Task prompt — Out of the material that follows, write out exactly the lines from the line with "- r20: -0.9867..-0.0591" to the line with "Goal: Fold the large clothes", both ends included, and no others.

□ □ □ □ □ □ □

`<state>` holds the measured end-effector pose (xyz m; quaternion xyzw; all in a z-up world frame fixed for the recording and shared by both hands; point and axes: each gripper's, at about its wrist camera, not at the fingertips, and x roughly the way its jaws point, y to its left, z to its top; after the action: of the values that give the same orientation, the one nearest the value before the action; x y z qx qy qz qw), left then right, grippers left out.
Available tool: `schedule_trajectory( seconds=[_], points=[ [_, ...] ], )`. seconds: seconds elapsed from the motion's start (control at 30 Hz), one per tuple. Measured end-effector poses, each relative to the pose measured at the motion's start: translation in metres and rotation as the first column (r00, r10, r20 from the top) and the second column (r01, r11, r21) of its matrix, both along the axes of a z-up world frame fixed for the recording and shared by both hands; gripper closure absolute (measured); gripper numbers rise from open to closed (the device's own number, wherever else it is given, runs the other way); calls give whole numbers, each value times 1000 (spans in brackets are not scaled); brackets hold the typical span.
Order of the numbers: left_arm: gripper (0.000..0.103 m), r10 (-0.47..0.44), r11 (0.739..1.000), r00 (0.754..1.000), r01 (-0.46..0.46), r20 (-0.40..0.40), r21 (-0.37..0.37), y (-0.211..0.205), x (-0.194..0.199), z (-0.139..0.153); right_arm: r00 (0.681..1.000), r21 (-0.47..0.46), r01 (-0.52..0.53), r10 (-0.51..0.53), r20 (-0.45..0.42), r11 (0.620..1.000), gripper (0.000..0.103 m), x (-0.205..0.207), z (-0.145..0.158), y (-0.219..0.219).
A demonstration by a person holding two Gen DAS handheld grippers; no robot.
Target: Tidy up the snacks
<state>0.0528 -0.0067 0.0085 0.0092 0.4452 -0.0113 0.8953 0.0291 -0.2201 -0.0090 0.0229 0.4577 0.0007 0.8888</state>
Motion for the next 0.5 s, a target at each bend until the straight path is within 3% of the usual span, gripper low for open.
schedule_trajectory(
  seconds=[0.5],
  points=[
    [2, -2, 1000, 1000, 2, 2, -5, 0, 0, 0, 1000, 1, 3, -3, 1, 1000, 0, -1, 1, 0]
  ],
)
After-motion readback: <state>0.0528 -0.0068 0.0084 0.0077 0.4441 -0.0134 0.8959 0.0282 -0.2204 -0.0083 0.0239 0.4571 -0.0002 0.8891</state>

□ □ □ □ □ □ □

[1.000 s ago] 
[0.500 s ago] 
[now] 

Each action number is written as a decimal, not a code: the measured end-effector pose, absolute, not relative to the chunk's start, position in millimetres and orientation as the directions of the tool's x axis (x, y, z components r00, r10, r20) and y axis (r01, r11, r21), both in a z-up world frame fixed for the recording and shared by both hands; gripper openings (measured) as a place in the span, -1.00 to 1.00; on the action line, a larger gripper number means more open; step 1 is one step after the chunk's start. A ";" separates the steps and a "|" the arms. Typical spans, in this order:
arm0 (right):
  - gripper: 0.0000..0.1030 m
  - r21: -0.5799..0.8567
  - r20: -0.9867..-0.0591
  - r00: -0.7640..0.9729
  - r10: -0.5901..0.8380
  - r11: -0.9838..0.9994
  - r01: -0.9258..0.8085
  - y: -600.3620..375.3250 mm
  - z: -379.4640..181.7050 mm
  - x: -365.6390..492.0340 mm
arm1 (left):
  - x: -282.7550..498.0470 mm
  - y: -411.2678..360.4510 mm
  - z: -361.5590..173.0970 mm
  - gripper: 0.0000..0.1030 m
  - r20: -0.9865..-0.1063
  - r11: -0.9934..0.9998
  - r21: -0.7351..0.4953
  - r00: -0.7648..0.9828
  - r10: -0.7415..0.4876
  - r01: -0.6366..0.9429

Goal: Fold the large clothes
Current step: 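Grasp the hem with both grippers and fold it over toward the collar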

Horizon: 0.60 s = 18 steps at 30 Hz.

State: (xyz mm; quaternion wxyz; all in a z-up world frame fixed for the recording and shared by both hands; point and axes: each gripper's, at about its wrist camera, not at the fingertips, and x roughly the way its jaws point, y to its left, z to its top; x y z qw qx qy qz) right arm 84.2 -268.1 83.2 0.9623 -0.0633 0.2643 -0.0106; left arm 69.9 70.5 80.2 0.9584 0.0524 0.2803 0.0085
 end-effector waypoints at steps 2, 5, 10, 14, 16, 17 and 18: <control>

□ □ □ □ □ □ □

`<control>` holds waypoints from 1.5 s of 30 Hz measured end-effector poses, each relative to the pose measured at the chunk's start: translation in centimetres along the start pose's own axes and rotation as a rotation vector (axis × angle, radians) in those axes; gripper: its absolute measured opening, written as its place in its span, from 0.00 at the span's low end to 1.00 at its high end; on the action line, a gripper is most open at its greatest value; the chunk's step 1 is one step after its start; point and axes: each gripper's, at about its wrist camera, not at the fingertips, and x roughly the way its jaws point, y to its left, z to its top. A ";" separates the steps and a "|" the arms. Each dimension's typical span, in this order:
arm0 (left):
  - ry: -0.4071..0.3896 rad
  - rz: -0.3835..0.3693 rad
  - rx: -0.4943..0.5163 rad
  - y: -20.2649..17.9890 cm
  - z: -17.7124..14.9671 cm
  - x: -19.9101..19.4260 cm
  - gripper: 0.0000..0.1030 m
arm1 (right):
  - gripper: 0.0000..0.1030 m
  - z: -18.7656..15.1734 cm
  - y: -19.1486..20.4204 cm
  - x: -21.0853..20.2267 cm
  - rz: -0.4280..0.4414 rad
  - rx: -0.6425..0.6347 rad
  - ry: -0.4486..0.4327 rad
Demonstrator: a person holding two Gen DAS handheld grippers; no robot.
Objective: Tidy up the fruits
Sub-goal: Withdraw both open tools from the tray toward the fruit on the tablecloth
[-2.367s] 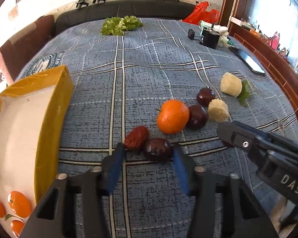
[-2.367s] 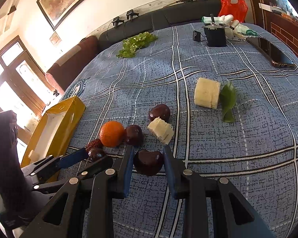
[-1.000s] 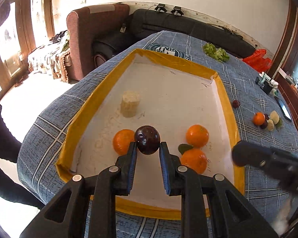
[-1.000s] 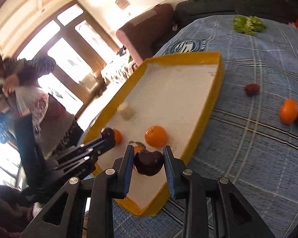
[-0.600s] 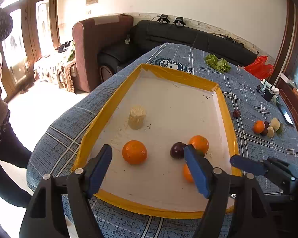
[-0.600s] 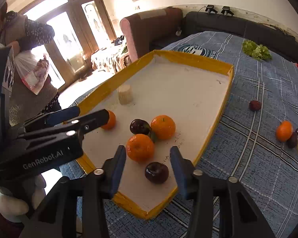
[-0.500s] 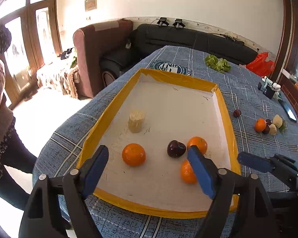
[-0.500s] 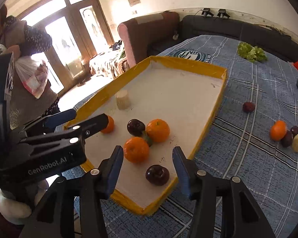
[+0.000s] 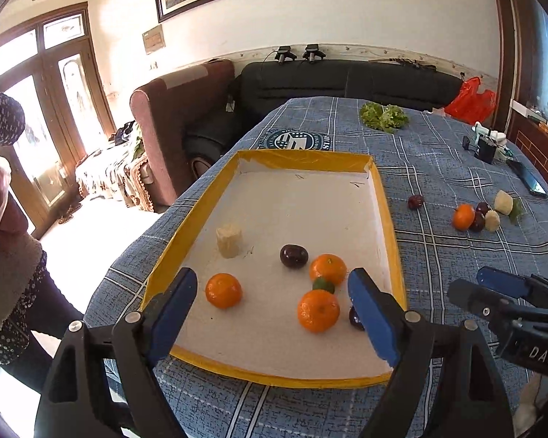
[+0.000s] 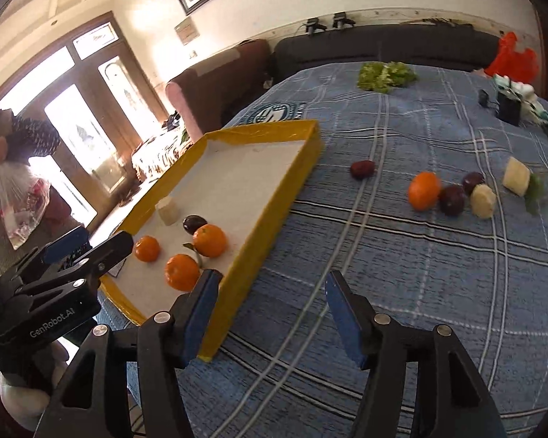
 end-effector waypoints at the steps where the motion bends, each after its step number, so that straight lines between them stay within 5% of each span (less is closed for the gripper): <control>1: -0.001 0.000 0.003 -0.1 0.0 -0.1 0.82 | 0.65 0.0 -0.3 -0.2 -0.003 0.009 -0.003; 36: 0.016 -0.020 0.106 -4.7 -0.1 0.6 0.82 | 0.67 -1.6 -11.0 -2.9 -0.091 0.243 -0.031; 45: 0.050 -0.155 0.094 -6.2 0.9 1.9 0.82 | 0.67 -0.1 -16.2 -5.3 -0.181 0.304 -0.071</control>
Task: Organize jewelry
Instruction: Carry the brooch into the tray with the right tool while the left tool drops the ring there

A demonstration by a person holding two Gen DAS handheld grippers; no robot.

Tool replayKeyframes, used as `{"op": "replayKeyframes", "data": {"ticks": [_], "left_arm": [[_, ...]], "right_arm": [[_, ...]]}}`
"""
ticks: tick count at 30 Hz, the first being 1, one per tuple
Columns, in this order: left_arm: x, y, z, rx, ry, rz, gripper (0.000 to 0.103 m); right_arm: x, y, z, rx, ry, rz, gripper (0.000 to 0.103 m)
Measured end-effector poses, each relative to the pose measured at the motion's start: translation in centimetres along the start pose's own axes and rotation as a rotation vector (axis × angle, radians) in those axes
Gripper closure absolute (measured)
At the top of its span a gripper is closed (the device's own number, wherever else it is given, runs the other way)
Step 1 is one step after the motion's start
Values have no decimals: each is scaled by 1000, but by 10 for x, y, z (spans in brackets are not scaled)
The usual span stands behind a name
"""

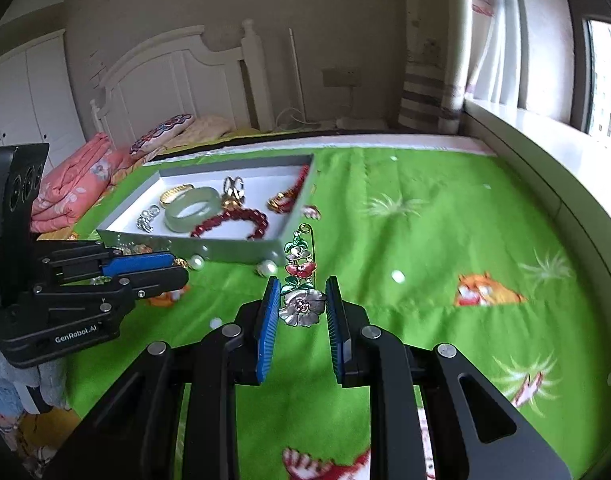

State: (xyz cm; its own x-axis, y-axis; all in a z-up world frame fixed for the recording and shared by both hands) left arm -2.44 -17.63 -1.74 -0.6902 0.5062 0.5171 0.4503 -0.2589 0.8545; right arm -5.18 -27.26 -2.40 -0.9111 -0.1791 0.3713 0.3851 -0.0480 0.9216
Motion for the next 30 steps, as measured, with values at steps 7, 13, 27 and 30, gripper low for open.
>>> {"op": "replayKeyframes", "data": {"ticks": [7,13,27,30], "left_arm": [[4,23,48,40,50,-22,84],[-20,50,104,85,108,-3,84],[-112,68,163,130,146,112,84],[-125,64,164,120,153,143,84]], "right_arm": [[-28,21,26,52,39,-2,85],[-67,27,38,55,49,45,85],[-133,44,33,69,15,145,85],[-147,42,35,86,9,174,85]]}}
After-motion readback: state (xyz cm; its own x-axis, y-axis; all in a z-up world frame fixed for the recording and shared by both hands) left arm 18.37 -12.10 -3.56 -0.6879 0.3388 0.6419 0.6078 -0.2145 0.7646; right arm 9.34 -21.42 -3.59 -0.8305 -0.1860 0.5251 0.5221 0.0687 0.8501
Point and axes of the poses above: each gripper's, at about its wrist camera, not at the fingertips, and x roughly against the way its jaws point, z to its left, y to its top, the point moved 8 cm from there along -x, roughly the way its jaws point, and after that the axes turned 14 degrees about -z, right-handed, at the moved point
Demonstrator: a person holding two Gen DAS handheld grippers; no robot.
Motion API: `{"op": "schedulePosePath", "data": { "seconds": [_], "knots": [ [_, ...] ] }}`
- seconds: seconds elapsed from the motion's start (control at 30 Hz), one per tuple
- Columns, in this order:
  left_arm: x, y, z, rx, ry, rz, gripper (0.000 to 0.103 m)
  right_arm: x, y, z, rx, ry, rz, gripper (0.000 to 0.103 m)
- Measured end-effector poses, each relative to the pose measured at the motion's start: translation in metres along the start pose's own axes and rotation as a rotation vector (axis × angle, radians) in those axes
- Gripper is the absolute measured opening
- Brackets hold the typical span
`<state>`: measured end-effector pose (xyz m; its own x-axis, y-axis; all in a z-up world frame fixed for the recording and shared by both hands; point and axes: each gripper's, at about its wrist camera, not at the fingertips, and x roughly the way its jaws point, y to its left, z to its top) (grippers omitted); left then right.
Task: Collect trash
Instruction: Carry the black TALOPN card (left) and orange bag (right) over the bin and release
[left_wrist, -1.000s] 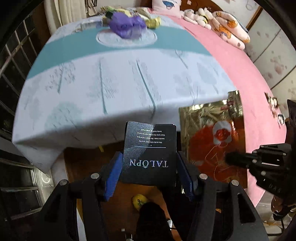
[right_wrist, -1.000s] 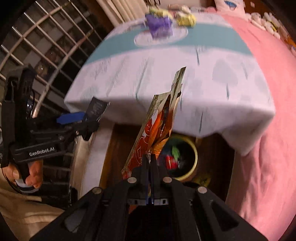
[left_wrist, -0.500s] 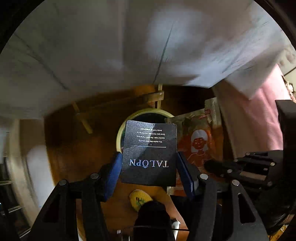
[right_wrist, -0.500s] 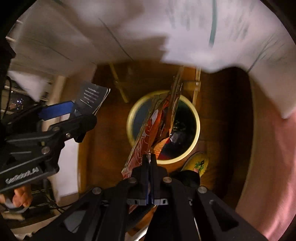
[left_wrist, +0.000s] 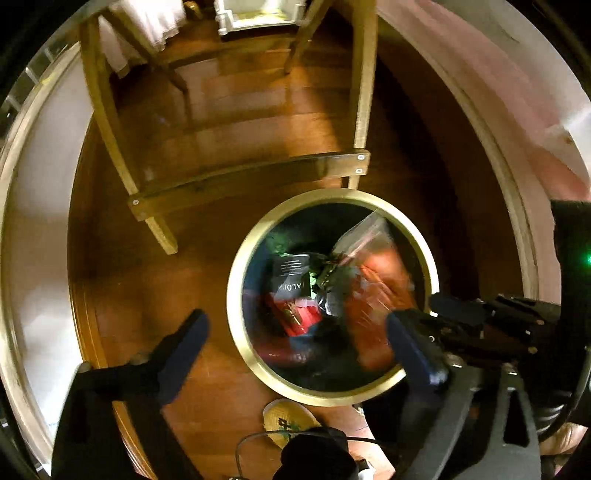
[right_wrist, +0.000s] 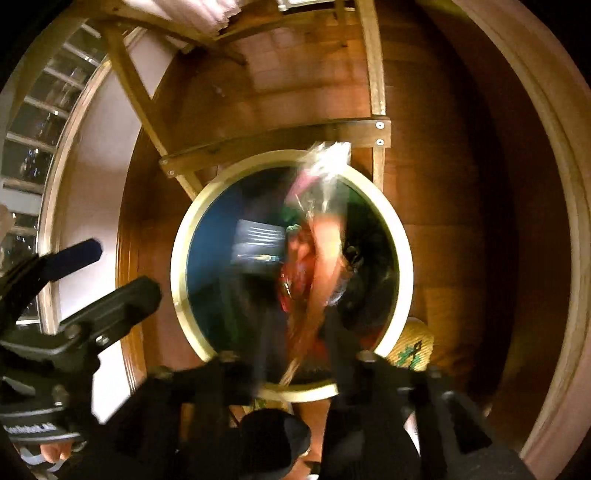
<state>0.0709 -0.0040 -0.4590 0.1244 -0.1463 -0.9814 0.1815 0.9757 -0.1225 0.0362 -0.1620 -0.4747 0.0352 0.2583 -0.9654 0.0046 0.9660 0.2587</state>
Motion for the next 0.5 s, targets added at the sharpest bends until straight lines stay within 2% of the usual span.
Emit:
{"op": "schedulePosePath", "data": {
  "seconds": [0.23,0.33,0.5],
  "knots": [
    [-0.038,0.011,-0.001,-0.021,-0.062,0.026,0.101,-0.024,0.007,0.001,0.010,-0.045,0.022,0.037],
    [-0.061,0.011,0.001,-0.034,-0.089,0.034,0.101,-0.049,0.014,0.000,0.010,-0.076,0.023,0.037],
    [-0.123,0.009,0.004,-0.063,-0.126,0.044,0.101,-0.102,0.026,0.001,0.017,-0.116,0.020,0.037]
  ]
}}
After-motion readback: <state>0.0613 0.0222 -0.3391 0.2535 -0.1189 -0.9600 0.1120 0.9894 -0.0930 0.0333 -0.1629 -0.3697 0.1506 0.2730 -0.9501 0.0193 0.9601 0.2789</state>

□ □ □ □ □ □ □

Output —
  - r20: -0.9867..-0.0591
  - r00: -0.7640..0.9729
  - r10: -0.5901..0.8380
  - r11: -0.9838..0.9994
  - r01: -0.9258..0.8085
  - y: -600.3620..375.3250 mm
  - z: -379.4640..181.7050 mm
  - x: -365.6390..492.0340 mm
arm1 (left):
  - x: -282.7550..498.0470 mm
  - y: -411.2678..360.4510 mm
  - z: -361.5590..173.0970 mm
  - gripper: 0.0000..0.1030 m
  - r20: -0.9865..-0.1063
  - r11: -0.9934..0.9998
  - r21: -0.7351..0.4953
  - r00: -0.7648..0.9828
  - r10: -0.7415..0.4876
  - r01: -0.6366..0.9429

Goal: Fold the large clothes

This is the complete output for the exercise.